Title: | Approximation Algorithms for Multidimensional Bin Packing |
Advisor: | Dr. Prasad Tetali, School of Mathematics |
Committee: | Dr. Prasad Tetali, School of Mathematics |
Dr. Santanu Dey, School of Industrial and Systems Engineering | |
Dr. Sebastian Pokutta, School of Industrial and Systems Engineering | |
Dr. Dana Randall, School of Computer Science | |
Dr. Santosh Vempala, School of Computer Science | |
Reader: | Dr. Nikhil Bansal, TU Eindhoven |
The bin packing problem is a classical NP-hard problem. In this thesis we study approximation algorithms for three generalizations of bin packing: geometric bin packing (GP), vector bin packing (VP) and weighted bipartite edge coloring (WC).

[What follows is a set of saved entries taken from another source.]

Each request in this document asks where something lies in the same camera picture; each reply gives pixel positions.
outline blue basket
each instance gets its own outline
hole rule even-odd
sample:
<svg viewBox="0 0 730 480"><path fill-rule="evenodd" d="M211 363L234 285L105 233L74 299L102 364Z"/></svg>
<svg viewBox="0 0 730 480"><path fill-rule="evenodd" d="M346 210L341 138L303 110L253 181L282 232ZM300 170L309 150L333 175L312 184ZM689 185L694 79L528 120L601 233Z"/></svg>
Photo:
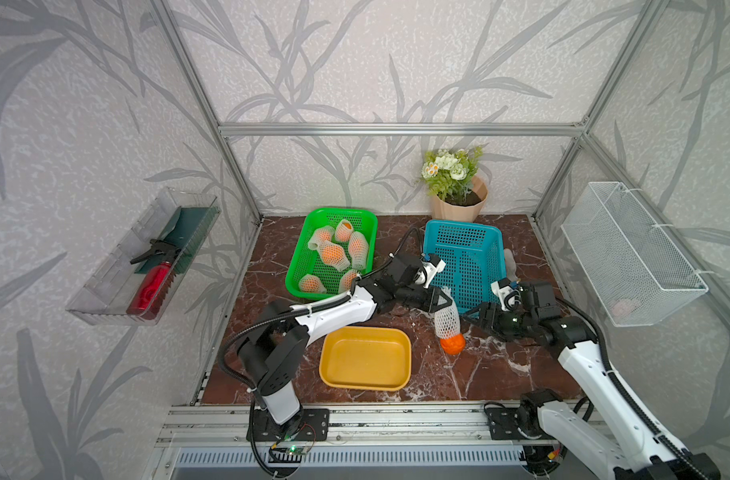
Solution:
<svg viewBox="0 0 730 480"><path fill-rule="evenodd" d="M490 284L506 276L501 230L494 226L430 220L423 251L437 254L447 264L432 281L450 286L459 313L481 302L498 302Z"/></svg>

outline yellow plastic tray
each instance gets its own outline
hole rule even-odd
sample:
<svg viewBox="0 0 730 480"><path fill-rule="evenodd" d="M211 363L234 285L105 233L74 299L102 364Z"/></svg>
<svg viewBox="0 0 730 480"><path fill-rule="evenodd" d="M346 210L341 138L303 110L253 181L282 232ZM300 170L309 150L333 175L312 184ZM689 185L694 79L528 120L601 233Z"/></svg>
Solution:
<svg viewBox="0 0 730 480"><path fill-rule="evenodd" d="M410 339L375 326L345 326L322 346L320 378L341 389L394 392L410 380Z"/></svg>

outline brown marble surface
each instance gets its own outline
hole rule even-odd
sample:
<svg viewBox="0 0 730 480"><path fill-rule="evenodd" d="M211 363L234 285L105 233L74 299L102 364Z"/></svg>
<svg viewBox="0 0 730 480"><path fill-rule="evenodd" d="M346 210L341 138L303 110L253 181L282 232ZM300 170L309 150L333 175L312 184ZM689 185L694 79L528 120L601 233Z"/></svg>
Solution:
<svg viewBox="0 0 730 480"><path fill-rule="evenodd" d="M429 216L379 216L376 258L393 251L409 226L423 228ZM512 249L517 274L523 280L548 280L555 286L552 270L545 259L533 228L525 215L485 215L478 223L494 225L503 233L504 247ZM285 273L301 233L303 217L268 217L245 274L225 338L242 330L257 318L264 306L277 298L300 299L285 290ZM419 252L414 238L406 251ZM361 326L386 326L404 331L412 346L412 371L407 386L398 392L336 389L320 379L317 370L324 339L306 349L293 384L303 403L509 400L537 388L554 389L564 398L577 397L581 389L570 375L541 347L530 341L503 343L462 321L466 348L457 356L447 355L439 346L431 321L418 311L395 308L389 315L375 315ZM241 370L234 353L227 361ZM202 397L205 404L249 403L245 386L214 366Z"/></svg>

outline transparent wall shelf
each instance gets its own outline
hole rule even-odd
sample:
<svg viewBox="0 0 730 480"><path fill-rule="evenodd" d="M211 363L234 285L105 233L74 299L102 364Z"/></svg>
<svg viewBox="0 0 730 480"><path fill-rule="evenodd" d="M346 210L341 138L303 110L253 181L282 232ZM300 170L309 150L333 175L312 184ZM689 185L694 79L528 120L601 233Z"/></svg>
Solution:
<svg viewBox="0 0 730 480"><path fill-rule="evenodd" d="M120 244L72 297L66 310L90 325L156 325L221 213L215 202L216 196L212 194L189 194L163 188ZM203 210L197 211L197 224L162 281L165 287L159 289L145 310L129 314L130 304L146 277L139 273L143 264L132 265L130 260L146 252L150 240L159 239L166 233L173 217L183 211L179 208Z"/></svg>
<svg viewBox="0 0 730 480"><path fill-rule="evenodd" d="M590 182L564 220L614 325L653 325L708 291L665 227L620 182Z"/></svg>

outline green basket
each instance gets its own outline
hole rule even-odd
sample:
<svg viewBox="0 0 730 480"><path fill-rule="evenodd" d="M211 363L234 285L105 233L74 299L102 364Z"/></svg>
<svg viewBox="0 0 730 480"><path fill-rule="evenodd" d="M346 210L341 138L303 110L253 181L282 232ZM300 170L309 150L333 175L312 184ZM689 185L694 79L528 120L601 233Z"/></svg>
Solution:
<svg viewBox="0 0 730 480"><path fill-rule="evenodd" d="M367 274L373 269L373 252L376 250L376 230L378 218L367 210L355 210L352 208L318 208L307 216L303 221L301 235L298 237L296 250L293 252L291 266L287 269L285 276L285 287L291 295L299 298L322 300L338 294L338 283L347 271L339 272L333 267L325 265L320 260L320 255L315 250L309 250L307 244L314 231L321 226L330 225L336 228L341 219L346 218L352 223L354 231L360 232L368 241L370 251L367 255L367 264L361 274ZM340 244L347 250L346 244ZM317 275L329 293L307 293L298 289L298 282L306 274Z"/></svg>

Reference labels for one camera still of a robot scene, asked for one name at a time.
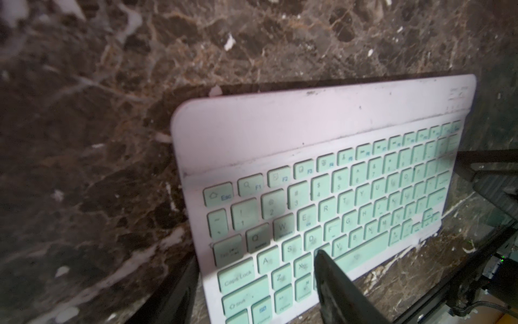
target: marble surface
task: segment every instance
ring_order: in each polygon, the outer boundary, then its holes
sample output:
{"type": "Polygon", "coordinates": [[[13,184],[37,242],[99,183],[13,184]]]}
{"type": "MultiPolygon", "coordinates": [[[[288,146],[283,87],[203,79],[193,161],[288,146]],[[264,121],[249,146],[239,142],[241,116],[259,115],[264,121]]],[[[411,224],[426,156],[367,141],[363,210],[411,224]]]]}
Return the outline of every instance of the marble surface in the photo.
{"type": "MultiPolygon", "coordinates": [[[[6,324],[123,323],[193,251],[168,125],[213,86],[475,73],[462,148],[517,146],[513,0],[2,0],[0,12],[6,324]]],[[[439,235],[356,283],[394,318],[466,258],[491,210],[455,177],[439,235]]],[[[193,316],[208,322],[201,293],[193,316]]],[[[319,320],[315,308],[294,322],[319,320]]]]}

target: keyboard frame
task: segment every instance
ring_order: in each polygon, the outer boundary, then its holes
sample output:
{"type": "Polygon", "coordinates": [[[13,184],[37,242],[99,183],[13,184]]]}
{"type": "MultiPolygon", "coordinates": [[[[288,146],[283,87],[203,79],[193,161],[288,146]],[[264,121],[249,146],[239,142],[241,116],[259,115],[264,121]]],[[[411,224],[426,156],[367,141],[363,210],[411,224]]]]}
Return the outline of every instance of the keyboard frame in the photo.
{"type": "MultiPolygon", "coordinates": [[[[315,172],[305,179],[292,178],[285,186],[273,189],[267,187],[266,173],[269,170],[289,165],[293,172],[293,164],[306,159],[314,159],[316,162],[317,157],[329,153],[337,154],[350,147],[356,148],[361,144],[373,143],[383,138],[389,139],[392,136],[404,135],[410,131],[416,132],[419,129],[457,120],[461,121],[462,128],[458,132],[461,135],[465,117],[471,108],[475,87],[474,76],[464,75],[223,96],[196,99],[182,104],[171,119],[171,134],[211,322],[220,323],[226,320],[221,302],[223,294],[219,290],[217,278],[217,272],[221,269],[217,269],[215,266],[212,244],[241,234],[242,248],[245,251],[243,257],[222,269],[252,256],[256,271],[255,279],[258,279],[261,276],[257,272],[257,254],[277,245],[282,265],[284,264],[281,252],[282,242],[299,234],[296,233],[279,242],[272,239],[268,247],[255,253],[248,253],[245,240],[246,231],[268,222],[271,234],[274,219],[267,221],[260,219],[257,225],[236,232],[232,227],[230,206],[240,201],[256,198],[259,205],[258,214],[261,215],[262,194],[283,189],[287,195],[289,185],[304,180],[310,181],[311,178],[325,173],[331,175],[333,171],[345,166],[336,167],[324,173],[315,172]],[[282,123],[281,129],[278,128],[278,121],[269,122],[272,114],[287,116],[286,111],[304,113],[292,114],[293,118],[286,124],[282,123]],[[336,122],[337,120],[343,121],[343,124],[336,122]],[[260,129],[262,129],[261,134],[268,135],[262,138],[261,136],[238,136],[240,132],[255,133],[260,129]],[[229,143],[218,145],[222,138],[228,139],[229,143]],[[258,149],[250,149],[250,146],[253,145],[258,149]],[[264,176],[265,190],[255,196],[239,197],[237,180],[257,173],[262,173],[264,176]],[[205,207],[203,190],[228,181],[232,182],[234,198],[218,207],[205,207]],[[226,237],[213,241],[209,234],[207,214],[220,208],[226,209],[229,231],[226,237]]],[[[451,158],[455,159],[455,155],[456,151],[451,154],[451,158]]],[[[362,161],[368,161],[373,157],[375,156],[372,155],[362,161]]],[[[350,167],[358,162],[353,161],[346,166],[350,167]]],[[[453,173],[453,164],[449,170],[453,173]]],[[[356,186],[351,186],[347,190],[355,188],[356,186]]],[[[442,213],[443,208],[444,204],[436,205],[434,212],[442,213]]],[[[288,210],[286,207],[285,214],[294,213],[296,217],[297,210],[288,210]]],[[[416,220],[420,221],[421,218],[422,213],[416,214],[413,217],[414,223],[416,220]]],[[[440,226],[441,222],[435,222],[420,232],[411,234],[408,238],[388,247],[377,257],[349,271],[347,275],[351,280],[355,280],[409,246],[416,245],[430,237],[439,230],[440,226]]],[[[271,281],[269,282],[273,304],[275,291],[271,288],[271,281]]],[[[290,309],[280,315],[275,313],[275,306],[273,306],[274,319],[271,323],[286,323],[305,312],[318,303],[318,294],[315,291],[300,303],[295,302],[295,299],[293,303],[294,305],[290,309]]]]}

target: keyboard
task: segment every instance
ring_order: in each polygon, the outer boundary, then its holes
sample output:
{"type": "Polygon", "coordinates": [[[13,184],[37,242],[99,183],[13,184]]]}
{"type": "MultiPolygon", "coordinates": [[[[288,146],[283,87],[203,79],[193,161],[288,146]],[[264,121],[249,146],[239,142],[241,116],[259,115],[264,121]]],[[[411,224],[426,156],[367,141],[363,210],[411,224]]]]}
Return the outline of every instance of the keyboard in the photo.
{"type": "Polygon", "coordinates": [[[441,226],[473,75],[188,101],[171,134],[212,323],[319,301],[320,249],[354,280],[441,226]]]}

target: space bar
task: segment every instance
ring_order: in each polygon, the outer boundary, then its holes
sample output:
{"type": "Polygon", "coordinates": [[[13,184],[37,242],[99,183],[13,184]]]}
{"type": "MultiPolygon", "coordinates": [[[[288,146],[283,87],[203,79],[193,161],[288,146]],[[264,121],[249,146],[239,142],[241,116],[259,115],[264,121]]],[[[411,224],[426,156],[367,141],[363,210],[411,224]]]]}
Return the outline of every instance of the space bar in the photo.
{"type": "Polygon", "coordinates": [[[344,273],[347,273],[382,252],[388,244],[389,233],[385,232],[336,258],[335,262],[344,273]]]}

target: wireless keyboard
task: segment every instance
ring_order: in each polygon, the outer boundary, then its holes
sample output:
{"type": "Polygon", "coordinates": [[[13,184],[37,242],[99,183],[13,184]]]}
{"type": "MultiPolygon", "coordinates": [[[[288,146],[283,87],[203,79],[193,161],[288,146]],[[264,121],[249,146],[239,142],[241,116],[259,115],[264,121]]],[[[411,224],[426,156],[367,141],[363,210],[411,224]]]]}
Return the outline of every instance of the wireless keyboard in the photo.
{"type": "Polygon", "coordinates": [[[473,75],[188,101],[171,120],[212,323],[318,303],[314,257],[354,280],[433,235],[473,75]]]}

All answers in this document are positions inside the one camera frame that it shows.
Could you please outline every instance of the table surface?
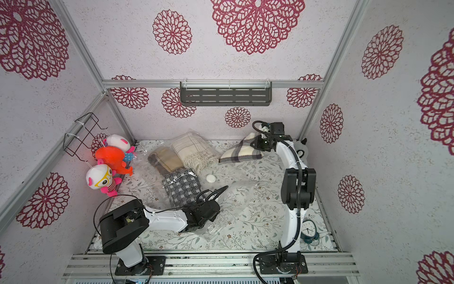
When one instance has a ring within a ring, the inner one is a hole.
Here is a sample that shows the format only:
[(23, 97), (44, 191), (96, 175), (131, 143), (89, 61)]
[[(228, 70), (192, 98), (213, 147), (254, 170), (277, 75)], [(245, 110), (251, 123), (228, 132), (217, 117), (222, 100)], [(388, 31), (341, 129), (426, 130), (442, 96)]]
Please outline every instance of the table surface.
[[(164, 140), (142, 140), (137, 151), (150, 151)], [(208, 141), (218, 152), (236, 145), (238, 141), (211, 140)], [(273, 152), (264, 152), (260, 160), (242, 163), (217, 165), (212, 173), (225, 182), (249, 179), (255, 181), (255, 187), (249, 196), (246, 207), (240, 214), (231, 216), (228, 210), (220, 214), (220, 219), (225, 221), (226, 227), (218, 234), (209, 237), (193, 233), (175, 233), (167, 230), (146, 230), (139, 237), (138, 242), (144, 250), (148, 249), (180, 249), (180, 250), (264, 250), (274, 249), (282, 236), (282, 223), (285, 207), (281, 202), (281, 184), (284, 175), (284, 166), (280, 158)], [(135, 172), (133, 176), (125, 176), (119, 194), (132, 194), (138, 196), (143, 202), (156, 209), (168, 208), (166, 196), (159, 192), (162, 189), (161, 177), (156, 176), (156, 182), (148, 185), (141, 176)], [(231, 194), (231, 202), (246, 202), (240, 194), (235, 198)], [(117, 197), (110, 210), (129, 201), (129, 197)], [(310, 205), (305, 219), (311, 219), (317, 226), (320, 234), (319, 240), (312, 244), (301, 241), (302, 251), (334, 251), (329, 232), (320, 212), (317, 200)], [(95, 249), (102, 249), (100, 237), (94, 242)]]

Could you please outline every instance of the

In two-dimensional (2-D) GP, we are given a collection of rectangular items to be packed into a minimum number of unit-size square bins. Geometric packing has vast applications in cutting stock, vehicle loading, pallet packing, memory allocation and several other logistics and robotics related problems. We give a polynomial time algorithm with an asymptotic approximation ratio of (1+ ln(1.5)) < 1.406.
In d-dimensional VP, each item is a d-dimensional vector that needs to be packed into unit vector bins. Consider the bins as servers with d different resources (CPU, memory, bandwidth etc.) and each item as a job requiring some specified amount of each resource, then the problem corresponds to scheduling jobs feasibly on minimum number of servers. Even in 2-D, it has novel applications in layout design, logistics and virtual machine placement in cloud computing. For the 2-D case we give an asymptotic approximation guarantee of (1+ ln(1.5) < 1.406 and a tight 1.5 absolute approximation guarantee. For the d-dimensional case, we get a (0.807+ln d) guarantee.
In WC, we are given an edge-weighted bipartite graph. The task is to find a weighted coloring of the edges with as few colors as possible such that the sum of the weights of the edges incident to a vertex of any color is at most one. This problem is motivated by rearrangeability of 3-stage Clos networks which is extremely useful in interconnected networks and routing. We obtain a polynomial time 20/9 approximation algorithm.
One of our key technical contribution is to extend a randomized rounding based method to constant rounding based algorithms, ubiquitous in bin packing. This have implications in many other related problems.